23 août 2006

"Ouaip, mon général"

«Comme quoi les mots, hein les mots, les mots ça dit rien, mots dits, vous êtes maudits»

Le général n’était pas content. Il fallait le comprendre, le pauvre homme bégayait tout seul depuis 14 ans dans un hospice ensoleillé du mouroir à vieux (la Côte d’Azur).

« me foutre en asile de vieux, mais franchement, tu m’as regardé petit ? enfin c’est pas une fin ça, on n’a pas idée, un homme comme moi, oh c’est pas vrai »

Je savais pas quoi lui dire au général. Il avait sans doute raison, si ce n’est que lorsqu’on pisse dans son falsard quatre fois par jour faut pas s’étonner de plus être invité dans la famille.

« une génération de plus perdue dans le siphon, je vous regarde tourbillonner au fond de ma baignoire, parasites »

Il avait ses phases, papi. Oh, un vieux parmi d’autres.

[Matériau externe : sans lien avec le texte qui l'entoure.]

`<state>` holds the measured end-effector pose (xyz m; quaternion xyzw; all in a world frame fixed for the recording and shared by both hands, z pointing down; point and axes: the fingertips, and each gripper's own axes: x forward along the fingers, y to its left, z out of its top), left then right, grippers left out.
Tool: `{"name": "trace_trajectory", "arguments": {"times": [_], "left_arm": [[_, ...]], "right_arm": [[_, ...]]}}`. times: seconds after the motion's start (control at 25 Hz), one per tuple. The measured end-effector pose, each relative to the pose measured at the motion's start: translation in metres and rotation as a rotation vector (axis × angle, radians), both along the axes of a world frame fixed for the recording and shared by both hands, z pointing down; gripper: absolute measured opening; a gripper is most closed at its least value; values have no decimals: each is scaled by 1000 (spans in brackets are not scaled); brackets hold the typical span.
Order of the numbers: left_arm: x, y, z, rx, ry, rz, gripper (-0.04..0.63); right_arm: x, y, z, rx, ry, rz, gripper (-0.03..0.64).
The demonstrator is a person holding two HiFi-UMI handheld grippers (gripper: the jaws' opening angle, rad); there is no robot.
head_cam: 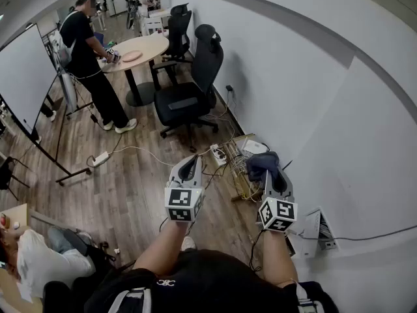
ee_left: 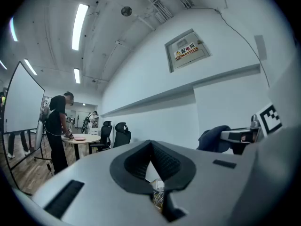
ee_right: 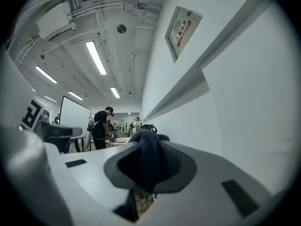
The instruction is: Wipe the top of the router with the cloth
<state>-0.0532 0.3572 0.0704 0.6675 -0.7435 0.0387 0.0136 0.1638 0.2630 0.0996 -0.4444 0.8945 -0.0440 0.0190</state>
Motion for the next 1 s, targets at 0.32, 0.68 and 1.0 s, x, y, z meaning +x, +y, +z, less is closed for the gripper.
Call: {"name": "trace_trajectory", "arguments": {"times": [0.32, 0.68, 1.0], "left_arm": [[-8, -6, -1, 4, 34, 12, -2], [-23, -17, -5, 9, 36, 45, -2], [-58, -34, -1, -3, 37, 87, -2]], "right_arm": [[-16, -3, -5, -8, -17, -25, 41], [-37, -7, -8, -8, -7, -5, 41], [-70, -15, -7, -11, 17, 37, 41]]}}
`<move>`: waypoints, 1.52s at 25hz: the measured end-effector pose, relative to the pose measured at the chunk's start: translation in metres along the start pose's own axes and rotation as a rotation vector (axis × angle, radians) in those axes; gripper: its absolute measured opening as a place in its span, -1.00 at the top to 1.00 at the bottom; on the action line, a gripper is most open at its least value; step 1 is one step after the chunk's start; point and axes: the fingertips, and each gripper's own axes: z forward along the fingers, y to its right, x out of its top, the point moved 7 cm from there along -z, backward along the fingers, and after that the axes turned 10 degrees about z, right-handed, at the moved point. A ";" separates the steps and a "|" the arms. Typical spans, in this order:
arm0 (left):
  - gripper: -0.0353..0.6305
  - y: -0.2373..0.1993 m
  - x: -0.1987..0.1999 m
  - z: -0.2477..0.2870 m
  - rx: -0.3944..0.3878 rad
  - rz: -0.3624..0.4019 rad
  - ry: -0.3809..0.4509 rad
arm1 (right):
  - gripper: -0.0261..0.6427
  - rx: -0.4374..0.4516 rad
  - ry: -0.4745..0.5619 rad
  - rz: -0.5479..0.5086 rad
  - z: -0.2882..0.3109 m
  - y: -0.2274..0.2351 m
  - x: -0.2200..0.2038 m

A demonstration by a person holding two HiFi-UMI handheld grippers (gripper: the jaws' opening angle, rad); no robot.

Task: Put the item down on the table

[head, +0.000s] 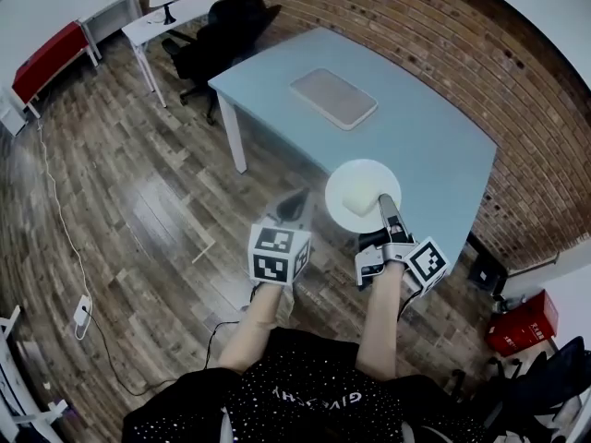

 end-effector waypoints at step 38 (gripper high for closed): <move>0.86 -0.168 0.070 0.309 -0.119 -0.010 0.009 | 0.81 -0.048 0.090 -0.002 0.303 0.036 0.100</move>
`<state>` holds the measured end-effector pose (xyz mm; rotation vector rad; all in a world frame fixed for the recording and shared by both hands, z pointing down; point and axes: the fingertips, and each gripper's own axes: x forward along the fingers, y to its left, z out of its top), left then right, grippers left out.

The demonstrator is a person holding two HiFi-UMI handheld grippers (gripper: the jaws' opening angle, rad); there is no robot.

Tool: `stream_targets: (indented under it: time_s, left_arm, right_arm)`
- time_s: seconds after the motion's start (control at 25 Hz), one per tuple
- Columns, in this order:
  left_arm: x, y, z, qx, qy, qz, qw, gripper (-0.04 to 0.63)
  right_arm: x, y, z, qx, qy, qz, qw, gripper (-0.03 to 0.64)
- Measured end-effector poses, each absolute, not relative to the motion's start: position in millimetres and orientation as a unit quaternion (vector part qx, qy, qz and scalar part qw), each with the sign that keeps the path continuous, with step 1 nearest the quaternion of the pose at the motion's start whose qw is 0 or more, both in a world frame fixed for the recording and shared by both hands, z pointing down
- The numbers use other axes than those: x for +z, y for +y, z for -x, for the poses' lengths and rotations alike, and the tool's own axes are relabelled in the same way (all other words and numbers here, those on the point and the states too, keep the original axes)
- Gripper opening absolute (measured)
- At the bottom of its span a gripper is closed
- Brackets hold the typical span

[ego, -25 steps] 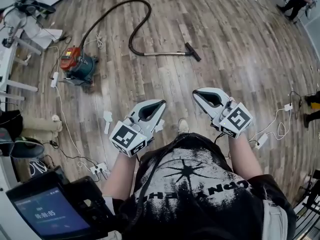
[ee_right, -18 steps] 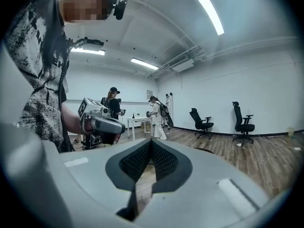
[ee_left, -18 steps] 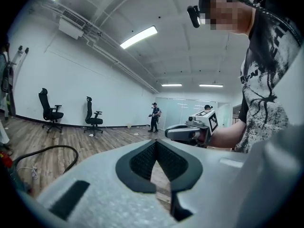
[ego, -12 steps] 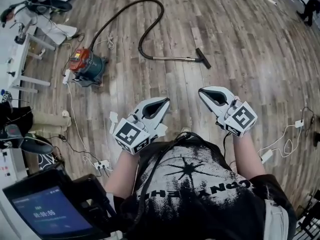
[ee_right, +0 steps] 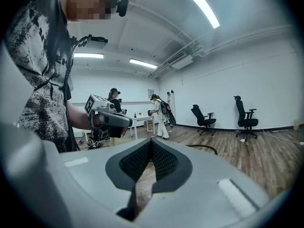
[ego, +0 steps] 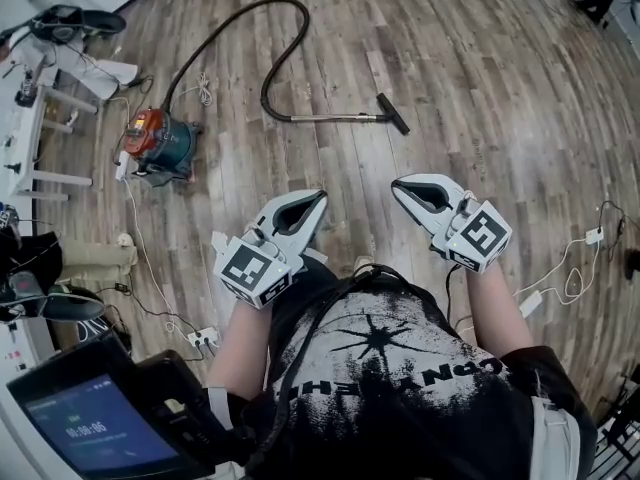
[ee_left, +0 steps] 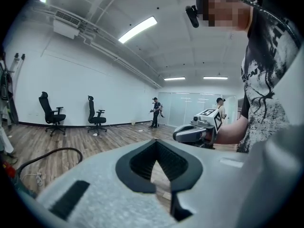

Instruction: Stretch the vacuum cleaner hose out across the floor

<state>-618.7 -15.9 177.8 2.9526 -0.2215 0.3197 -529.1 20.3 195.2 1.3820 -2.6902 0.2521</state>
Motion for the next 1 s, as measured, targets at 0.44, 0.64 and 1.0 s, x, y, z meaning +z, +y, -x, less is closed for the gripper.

C’est un peu comme les bébés : ils se ressemblent tous. C’est curieux, on passe sa vie à essayer de se départir de la ressemblance de l’enfance pour finir tous identiques. Une démonstration de plus de la vanité de nos efforts, de l’inutilité de notre quête.

« je veux qu’on me foute la paix maintenant mon garçon, tu comprends ça toi, hein ? je t’ai pas connu beaucoup mais je te ressemblais pas mal quand j’avais ton âge »

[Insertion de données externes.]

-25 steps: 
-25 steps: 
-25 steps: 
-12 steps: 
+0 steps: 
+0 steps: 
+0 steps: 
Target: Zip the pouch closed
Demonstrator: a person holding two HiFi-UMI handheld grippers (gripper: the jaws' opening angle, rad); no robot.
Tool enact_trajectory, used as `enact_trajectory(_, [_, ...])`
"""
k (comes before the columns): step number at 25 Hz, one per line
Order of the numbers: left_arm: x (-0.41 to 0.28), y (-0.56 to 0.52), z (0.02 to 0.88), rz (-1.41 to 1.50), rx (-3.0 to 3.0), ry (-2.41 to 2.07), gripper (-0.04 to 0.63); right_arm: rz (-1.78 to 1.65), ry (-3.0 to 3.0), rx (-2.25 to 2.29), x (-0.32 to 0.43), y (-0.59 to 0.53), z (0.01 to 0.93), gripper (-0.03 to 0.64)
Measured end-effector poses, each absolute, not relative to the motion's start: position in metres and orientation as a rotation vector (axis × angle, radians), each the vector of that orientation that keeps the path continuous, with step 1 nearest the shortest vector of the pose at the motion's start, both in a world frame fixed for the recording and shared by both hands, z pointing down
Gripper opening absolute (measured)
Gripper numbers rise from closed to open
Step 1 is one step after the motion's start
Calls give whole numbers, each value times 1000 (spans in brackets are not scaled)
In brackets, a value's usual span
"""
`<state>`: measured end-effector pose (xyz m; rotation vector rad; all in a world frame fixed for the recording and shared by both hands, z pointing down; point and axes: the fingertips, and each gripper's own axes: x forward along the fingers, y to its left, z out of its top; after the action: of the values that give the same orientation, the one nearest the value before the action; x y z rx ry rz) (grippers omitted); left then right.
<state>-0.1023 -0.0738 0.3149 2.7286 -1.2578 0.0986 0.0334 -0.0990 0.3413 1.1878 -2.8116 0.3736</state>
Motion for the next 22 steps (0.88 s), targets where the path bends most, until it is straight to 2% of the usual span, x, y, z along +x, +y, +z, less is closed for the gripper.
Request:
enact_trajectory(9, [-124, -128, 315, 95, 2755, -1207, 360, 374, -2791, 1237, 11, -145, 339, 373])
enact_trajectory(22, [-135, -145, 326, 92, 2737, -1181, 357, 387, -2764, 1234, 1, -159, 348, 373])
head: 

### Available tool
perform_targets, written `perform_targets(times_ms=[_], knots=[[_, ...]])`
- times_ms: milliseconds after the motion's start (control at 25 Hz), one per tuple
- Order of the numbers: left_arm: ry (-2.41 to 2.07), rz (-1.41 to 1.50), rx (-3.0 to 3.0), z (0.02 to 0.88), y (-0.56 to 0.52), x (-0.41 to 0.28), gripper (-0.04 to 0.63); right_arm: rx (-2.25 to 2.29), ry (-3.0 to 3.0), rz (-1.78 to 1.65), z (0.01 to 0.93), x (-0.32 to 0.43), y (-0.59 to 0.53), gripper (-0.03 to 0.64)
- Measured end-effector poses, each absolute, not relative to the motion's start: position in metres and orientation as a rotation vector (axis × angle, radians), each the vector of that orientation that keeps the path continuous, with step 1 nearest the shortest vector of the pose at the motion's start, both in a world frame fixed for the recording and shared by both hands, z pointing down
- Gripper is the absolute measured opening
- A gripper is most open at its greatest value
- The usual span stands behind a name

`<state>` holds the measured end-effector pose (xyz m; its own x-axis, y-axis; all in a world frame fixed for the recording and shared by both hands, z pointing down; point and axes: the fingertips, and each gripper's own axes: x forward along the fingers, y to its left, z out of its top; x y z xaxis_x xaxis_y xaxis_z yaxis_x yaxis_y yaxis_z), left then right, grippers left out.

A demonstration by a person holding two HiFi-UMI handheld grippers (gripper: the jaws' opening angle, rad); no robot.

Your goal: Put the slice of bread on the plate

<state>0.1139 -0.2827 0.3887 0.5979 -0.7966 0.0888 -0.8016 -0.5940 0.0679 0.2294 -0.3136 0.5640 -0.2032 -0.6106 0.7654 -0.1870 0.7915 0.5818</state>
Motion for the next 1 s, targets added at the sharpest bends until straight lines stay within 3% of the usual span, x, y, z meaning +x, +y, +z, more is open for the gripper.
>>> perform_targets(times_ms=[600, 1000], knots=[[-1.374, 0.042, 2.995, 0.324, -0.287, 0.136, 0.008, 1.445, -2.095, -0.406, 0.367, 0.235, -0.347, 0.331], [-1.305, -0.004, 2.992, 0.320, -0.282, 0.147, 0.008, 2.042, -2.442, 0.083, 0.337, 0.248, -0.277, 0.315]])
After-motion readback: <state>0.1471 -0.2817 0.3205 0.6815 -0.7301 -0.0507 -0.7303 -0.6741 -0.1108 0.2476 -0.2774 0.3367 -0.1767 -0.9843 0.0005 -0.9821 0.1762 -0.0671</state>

Oui mon petit vieux, je comprends. Si on doit faire un léger bilan, je comprends un peu trop d’ailleurs. A force de jouer les ténébreux solitaires, j’en avais vu passer des amis. Généralement, je les voyais de dos. Ils partaient.

« de toute façon, on est seuls jusqu’au bout, faut pas croire que ça change avec l’âge, oh non »

Cet espoir-là de toute façon, je l’avais brûlé en même temps que les lettres d’amour de ma première déception. Je n’en doutais pas, la fin serait lugubre, chaotique, mais prévisible. Avec une paire de Ray-Ban sur les yeux. Frondeur et arrogant. Mes derniers mots ne seront pas plus tendres que les premiers.